まず結論
投資でいうリスクは、単に「損をすること」ではなく、収益が予想から振れることです。価格変動、信用、為替、金利、流動性など複数のリスクがあります。管理の目的はゼロにすることではなく、自分が耐えられる範囲へ収めることです。
5つの基本
| 項目 | 決めること |
|---|---|
| 余裕資金 | 生活費や近く使うお金を投資から外す |
| 分散 | 銘柄、業種、地域、資産、購入時期を偏らせない |
| 損失上限 | 1回・1銘柄・資産全体で許容する損失を決める |
| 流動性 | 売りたい時に売れる商品か確認する |
| レバレッジ | 追証や強制決済を含む最大損失を計算する |
金額に置き換える
例えば運用資金100万円で、1回の許容損失を1万円と決めたとします。

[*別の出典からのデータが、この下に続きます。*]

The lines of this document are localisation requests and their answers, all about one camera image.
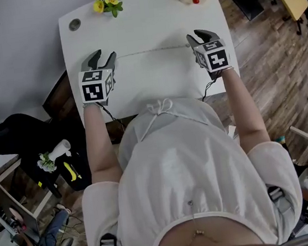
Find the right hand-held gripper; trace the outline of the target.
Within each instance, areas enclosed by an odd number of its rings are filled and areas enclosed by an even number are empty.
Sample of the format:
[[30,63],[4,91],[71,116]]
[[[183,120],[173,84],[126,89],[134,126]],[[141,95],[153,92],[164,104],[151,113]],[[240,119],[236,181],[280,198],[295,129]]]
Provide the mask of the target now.
[[203,41],[197,41],[192,35],[186,36],[188,43],[193,48],[196,62],[207,71],[210,79],[215,81],[221,76],[222,71],[231,67],[225,42],[211,31],[198,29],[194,30],[194,33]]

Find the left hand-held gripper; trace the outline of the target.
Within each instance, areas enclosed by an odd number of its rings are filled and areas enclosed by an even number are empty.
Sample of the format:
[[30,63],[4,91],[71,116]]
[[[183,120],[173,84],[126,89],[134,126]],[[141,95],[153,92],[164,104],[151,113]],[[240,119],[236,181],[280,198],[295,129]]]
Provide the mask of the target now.
[[98,60],[101,57],[101,50],[90,54],[81,64],[79,72],[79,87],[82,103],[99,103],[108,105],[110,93],[114,90],[114,68],[117,53],[112,52],[104,67],[98,69]]

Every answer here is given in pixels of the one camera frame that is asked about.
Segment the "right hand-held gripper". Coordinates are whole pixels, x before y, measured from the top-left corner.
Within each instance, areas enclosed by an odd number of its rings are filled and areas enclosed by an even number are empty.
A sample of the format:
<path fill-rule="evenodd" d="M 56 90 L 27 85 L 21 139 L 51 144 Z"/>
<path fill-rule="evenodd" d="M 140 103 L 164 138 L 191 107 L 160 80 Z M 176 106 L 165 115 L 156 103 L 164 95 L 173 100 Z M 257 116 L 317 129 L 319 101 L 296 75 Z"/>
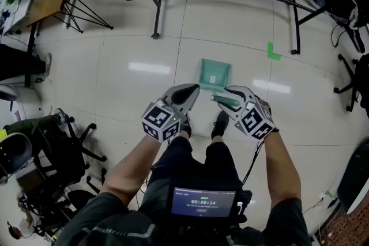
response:
<path fill-rule="evenodd" d="M 224 88 L 228 93 L 239 96 L 246 101 L 246 106 L 232 107 L 224 102 L 218 106 L 232 119 L 237 120 L 234 126 L 247 137 L 261 141 L 275 128 L 268 110 L 258 101 L 251 89 L 245 86 L 231 85 Z"/>

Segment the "person's right hand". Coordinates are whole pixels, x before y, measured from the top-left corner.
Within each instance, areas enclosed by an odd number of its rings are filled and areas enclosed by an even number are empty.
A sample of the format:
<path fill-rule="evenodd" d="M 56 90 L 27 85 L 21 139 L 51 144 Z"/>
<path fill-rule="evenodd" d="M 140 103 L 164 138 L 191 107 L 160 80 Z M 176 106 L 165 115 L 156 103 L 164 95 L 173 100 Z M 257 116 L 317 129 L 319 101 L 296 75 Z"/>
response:
<path fill-rule="evenodd" d="M 260 97 L 258 97 L 257 96 L 257 99 L 258 99 L 258 101 L 259 101 L 259 103 L 265 108 L 265 109 L 267 109 L 268 110 L 268 114 L 269 114 L 269 117 L 270 117 L 270 119 L 271 120 L 273 120 L 272 119 L 272 110 L 271 110 L 271 107 L 270 107 L 270 105 L 269 105 L 269 103 L 267 102 L 267 101 L 264 101 L 263 99 L 261 99 Z M 275 127 L 273 130 L 272 130 L 272 132 L 273 133 L 278 133 L 280 130 L 277 128 L 277 127 Z"/>

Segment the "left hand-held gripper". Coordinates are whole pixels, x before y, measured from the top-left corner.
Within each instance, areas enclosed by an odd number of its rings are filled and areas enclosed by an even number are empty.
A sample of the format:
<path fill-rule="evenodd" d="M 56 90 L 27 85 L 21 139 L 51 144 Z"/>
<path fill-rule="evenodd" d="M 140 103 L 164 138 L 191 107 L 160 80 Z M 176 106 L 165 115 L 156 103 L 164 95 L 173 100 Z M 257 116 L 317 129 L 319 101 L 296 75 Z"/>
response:
<path fill-rule="evenodd" d="M 151 102 L 141 116 L 145 134 L 158 142 L 176 135 L 199 93 L 198 84 L 181 84 L 169 88 L 155 102 Z"/>

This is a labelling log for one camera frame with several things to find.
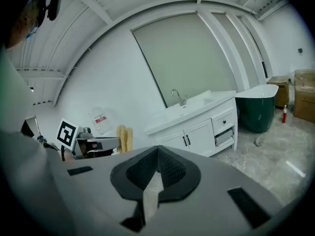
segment freestanding bathtub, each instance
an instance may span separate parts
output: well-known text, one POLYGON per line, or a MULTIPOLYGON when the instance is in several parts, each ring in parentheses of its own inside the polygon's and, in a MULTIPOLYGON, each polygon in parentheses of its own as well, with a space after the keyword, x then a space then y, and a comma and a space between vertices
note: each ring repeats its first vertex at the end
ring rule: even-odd
POLYGON ((236 94, 241 123, 255 133, 266 132, 272 123, 277 85, 258 85, 236 94))

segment marble floor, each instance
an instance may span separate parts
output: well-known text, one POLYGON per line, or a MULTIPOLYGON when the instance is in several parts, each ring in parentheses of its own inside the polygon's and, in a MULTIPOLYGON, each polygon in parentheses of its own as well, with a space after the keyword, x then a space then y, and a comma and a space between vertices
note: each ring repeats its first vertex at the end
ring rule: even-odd
MULTIPOLYGON (((315 124, 295 118, 288 110, 286 123, 283 111, 275 109, 270 129, 264 134, 247 131, 239 125, 236 151, 227 148, 214 156, 232 165, 268 189, 285 206, 303 194, 315 165, 315 124), (260 147, 255 139, 263 135, 260 147)), ((146 221, 158 208, 158 193, 163 190, 159 173, 144 191, 146 221)))

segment faucet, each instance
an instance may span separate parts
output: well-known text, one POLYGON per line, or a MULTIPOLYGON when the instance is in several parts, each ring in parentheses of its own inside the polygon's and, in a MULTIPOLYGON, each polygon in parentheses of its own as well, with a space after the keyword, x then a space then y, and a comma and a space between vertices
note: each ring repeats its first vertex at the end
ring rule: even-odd
POLYGON ((186 105, 186 97, 187 97, 187 95, 185 95, 185 99, 182 99, 176 89, 173 89, 173 90, 172 90, 172 96, 173 96, 173 93, 174 93, 174 92, 177 92, 179 105, 180 105, 180 106, 186 105))

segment drawer handle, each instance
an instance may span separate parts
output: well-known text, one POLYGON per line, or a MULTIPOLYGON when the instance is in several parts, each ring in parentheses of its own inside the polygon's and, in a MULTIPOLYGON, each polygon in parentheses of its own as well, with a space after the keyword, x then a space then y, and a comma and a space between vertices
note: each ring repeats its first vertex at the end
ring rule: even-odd
POLYGON ((189 137, 188 137, 188 135, 186 135, 186 137, 187 137, 187 139, 188 139, 188 144, 190 145, 190 140, 189 140, 189 137))
POLYGON ((186 140, 185 140, 185 136, 183 136, 183 139, 184 139, 185 145, 187 146, 187 143, 186 143, 186 140))

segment red bottle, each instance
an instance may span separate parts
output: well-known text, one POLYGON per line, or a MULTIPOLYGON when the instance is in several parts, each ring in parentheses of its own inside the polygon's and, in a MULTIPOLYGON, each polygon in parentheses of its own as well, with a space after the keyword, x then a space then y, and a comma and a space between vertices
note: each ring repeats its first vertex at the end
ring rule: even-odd
POLYGON ((284 106, 284 109, 283 109, 282 123, 285 123, 285 119, 286 119, 286 105, 284 106))

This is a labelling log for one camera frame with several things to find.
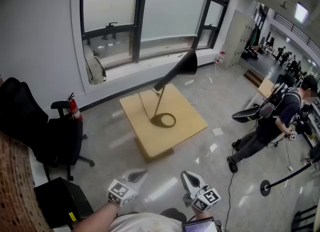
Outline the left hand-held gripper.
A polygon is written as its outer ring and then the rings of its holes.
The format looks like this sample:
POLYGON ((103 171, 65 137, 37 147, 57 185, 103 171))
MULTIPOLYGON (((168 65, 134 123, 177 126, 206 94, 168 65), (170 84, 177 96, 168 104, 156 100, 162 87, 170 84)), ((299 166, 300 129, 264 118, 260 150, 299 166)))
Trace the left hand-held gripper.
POLYGON ((131 203, 144 183, 148 176, 148 171, 146 169, 130 169, 123 174, 124 180, 129 180, 130 187, 121 183, 117 179, 114 179, 110 186, 108 187, 108 202, 111 202, 118 207, 123 207, 131 203))

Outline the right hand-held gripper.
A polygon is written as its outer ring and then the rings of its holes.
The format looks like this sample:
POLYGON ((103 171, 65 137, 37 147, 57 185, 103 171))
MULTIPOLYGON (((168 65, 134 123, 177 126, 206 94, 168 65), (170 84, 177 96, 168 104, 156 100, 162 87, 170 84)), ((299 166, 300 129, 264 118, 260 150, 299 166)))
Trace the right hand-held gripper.
POLYGON ((186 194, 183 196, 183 202, 187 208, 193 207, 203 213, 221 200, 216 189, 206 184, 200 175, 184 170, 181 172, 180 178, 186 191, 186 194), (191 194, 192 189, 195 188, 199 188, 199 190, 191 194))

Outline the black desk lamp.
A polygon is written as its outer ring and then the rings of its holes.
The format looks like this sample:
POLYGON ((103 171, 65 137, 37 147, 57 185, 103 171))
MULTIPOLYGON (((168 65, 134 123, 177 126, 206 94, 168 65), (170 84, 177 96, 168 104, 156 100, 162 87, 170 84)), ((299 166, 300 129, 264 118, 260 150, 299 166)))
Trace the black desk lamp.
POLYGON ((182 59, 154 85, 154 89, 160 91, 160 96, 150 122, 160 128, 172 128, 176 124, 176 118, 171 113, 158 113, 158 109, 165 91, 165 87, 178 75, 195 75, 198 69, 198 58, 196 51, 191 48, 182 59), (163 117, 169 116, 173 119, 173 124, 167 125, 162 121, 163 117))

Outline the person's right forearm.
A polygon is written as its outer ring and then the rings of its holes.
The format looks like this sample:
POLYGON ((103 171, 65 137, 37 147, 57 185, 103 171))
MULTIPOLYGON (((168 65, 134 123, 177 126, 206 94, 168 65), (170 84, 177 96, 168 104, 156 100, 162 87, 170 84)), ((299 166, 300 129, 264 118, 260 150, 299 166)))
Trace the person's right forearm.
POLYGON ((210 214, 209 211, 199 211, 197 208, 195 207, 191 207, 193 212, 194 212, 194 215, 195 215, 195 220, 202 220, 202 219, 207 219, 207 218, 210 218, 212 217, 212 215, 210 214))

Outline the person's left forearm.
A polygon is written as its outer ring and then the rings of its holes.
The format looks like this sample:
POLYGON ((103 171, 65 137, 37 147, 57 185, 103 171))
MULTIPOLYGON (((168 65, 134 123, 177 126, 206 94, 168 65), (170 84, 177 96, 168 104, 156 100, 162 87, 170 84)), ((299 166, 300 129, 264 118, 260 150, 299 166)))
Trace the person's left forearm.
POLYGON ((79 222, 71 232, 108 232, 120 207, 108 202, 95 213, 79 222))

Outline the pale yellow table top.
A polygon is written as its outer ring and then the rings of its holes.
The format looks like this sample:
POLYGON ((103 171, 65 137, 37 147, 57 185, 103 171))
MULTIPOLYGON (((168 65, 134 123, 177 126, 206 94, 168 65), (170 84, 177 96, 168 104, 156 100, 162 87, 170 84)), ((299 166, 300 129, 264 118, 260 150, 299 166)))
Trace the pale yellow table top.
POLYGON ((267 77, 265 77, 262 83, 260 84, 260 86, 258 87, 255 95, 252 97, 250 102, 246 105, 245 109, 249 109, 254 104, 254 102, 258 97, 267 99, 272 93, 273 86, 274 84, 267 77))

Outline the small monitor screen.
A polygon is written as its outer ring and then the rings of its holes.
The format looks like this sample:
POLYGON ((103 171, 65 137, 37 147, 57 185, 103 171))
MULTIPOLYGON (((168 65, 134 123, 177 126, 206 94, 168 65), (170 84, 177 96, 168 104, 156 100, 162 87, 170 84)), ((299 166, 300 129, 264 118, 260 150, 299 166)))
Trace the small monitor screen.
POLYGON ((213 217, 183 222, 181 227, 182 232, 221 232, 213 217))

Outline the person's white shirt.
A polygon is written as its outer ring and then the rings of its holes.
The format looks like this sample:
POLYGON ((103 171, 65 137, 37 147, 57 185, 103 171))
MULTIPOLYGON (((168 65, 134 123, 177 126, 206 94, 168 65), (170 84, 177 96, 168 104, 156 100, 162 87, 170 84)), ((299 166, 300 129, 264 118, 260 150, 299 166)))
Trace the person's white shirt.
POLYGON ((108 232, 183 232, 183 229, 181 221, 146 212, 117 217, 108 232))

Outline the black shell seat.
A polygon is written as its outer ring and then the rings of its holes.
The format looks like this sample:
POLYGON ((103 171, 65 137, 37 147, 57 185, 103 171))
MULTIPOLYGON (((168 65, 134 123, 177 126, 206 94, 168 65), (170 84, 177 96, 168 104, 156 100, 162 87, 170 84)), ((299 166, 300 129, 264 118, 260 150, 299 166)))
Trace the black shell seat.
POLYGON ((247 123, 249 121, 254 121, 259 117, 260 106, 255 106, 242 111, 239 111, 231 116, 233 120, 238 123, 247 123))

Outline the red fire extinguisher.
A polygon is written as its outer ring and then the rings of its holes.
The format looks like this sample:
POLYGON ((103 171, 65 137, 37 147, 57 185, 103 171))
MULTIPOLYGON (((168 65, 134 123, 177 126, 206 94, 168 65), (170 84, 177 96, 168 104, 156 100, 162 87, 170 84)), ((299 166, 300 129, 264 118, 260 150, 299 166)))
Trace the red fire extinguisher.
POLYGON ((80 112, 77 104, 76 104, 74 97, 75 97, 75 95, 74 95, 74 93, 72 93, 67 99, 69 101, 69 111, 72 114, 73 118, 82 121, 83 117, 81 115, 81 112, 80 112))

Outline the grey backpack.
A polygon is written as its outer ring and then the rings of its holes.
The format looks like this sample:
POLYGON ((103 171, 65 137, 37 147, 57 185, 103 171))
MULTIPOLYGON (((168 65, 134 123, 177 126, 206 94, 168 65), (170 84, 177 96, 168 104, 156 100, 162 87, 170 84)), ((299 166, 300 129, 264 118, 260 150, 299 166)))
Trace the grey backpack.
POLYGON ((106 71, 92 48, 89 45, 85 45, 83 47, 83 53, 89 83, 98 85, 105 82, 107 79, 106 71))

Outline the wooden step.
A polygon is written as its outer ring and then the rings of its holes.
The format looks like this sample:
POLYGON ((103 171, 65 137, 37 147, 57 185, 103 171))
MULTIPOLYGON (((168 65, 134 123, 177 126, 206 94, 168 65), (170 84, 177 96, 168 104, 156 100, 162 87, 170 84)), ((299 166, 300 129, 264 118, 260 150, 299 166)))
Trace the wooden step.
POLYGON ((264 80, 264 78, 253 69, 248 69, 243 76, 257 88, 260 87, 264 80))

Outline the group of people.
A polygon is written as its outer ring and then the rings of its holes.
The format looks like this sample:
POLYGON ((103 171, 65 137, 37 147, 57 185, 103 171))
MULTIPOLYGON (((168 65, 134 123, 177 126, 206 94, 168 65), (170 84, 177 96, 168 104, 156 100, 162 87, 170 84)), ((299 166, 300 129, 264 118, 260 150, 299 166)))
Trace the group of people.
POLYGON ((292 55, 292 52, 286 51, 286 47, 279 47, 277 49, 278 55, 276 56, 276 61, 279 65, 284 68, 284 70, 291 76, 293 76, 297 81, 301 76, 305 76, 307 73, 302 72, 302 64, 300 60, 297 60, 296 55, 292 55))

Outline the black balcony railing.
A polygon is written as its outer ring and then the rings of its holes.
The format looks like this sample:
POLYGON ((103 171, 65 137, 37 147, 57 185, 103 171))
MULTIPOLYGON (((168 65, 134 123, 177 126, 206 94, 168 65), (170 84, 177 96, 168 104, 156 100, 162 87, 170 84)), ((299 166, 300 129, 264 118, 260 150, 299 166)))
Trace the black balcony railing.
POLYGON ((288 19, 275 12, 273 19, 278 21, 280 24, 285 26, 291 32, 293 32, 296 36, 298 36, 307 46, 309 46, 317 55, 320 55, 320 47, 302 30, 300 30, 297 26, 291 23, 288 19))

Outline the black stanchion post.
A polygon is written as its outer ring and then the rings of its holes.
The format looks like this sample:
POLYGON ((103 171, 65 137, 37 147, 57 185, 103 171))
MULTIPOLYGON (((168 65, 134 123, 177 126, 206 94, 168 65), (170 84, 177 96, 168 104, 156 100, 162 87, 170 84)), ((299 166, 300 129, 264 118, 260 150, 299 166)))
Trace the black stanchion post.
POLYGON ((270 194, 270 192, 271 192, 271 188, 273 188, 273 187, 275 187, 275 186, 278 186, 279 184, 281 184, 281 183, 283 183, 283 182, 285 182, 285 181, 287 181, 287 180, 295 177, 296 175, 302 173, 303 171, 305 171, 306 169, 308 169, 309 167, 311 167, 312 164, 313 164, 312 162, 309 162, 309 163, 307 163, 304 167, 302 167, 301 169, 295 171, 294 173, 292 173, 292 174, 286 176, 285 178, 280 179, 280 180, 278 180, 278 181, 276 181, 276 182, 274 182, 274 183, 270 183, 268 180, 263 180, 263 181, 261 182, 261 184, 260 184, 260 193, 261 193, 264 197, 268 196, 268 195, 270 194))

購入価格から損切り価格まで10%あるなら、建てられる金額の目安は10万円です。
取引金額 = 許容損失額 ÷ 損切り率
これは説明用の単純例です。窓開けや流動性低下では、予定価格で売れず損失が大きくなる場合があります。
分散にも限界がある
銘柄数を増やしても、すべて同じ業種や同じテーマなら同時に下がりやすいままです。相場急落時には普段と異なる資産まで一緒に売られることもあります。分散は損失をなくす方法ではなく、一つの失敗で資産全体が崩れる確率を下げる方法です。
まとめ
リスク管理は、予想が外れた後の行動を先に決めることです。余裕資金、分散、損失上限、流動性、レバレッジを金額で確認します。利益率より先に「いくらまでなら失っても続けられるか」を決めると、売買判断がぶれにくくなります。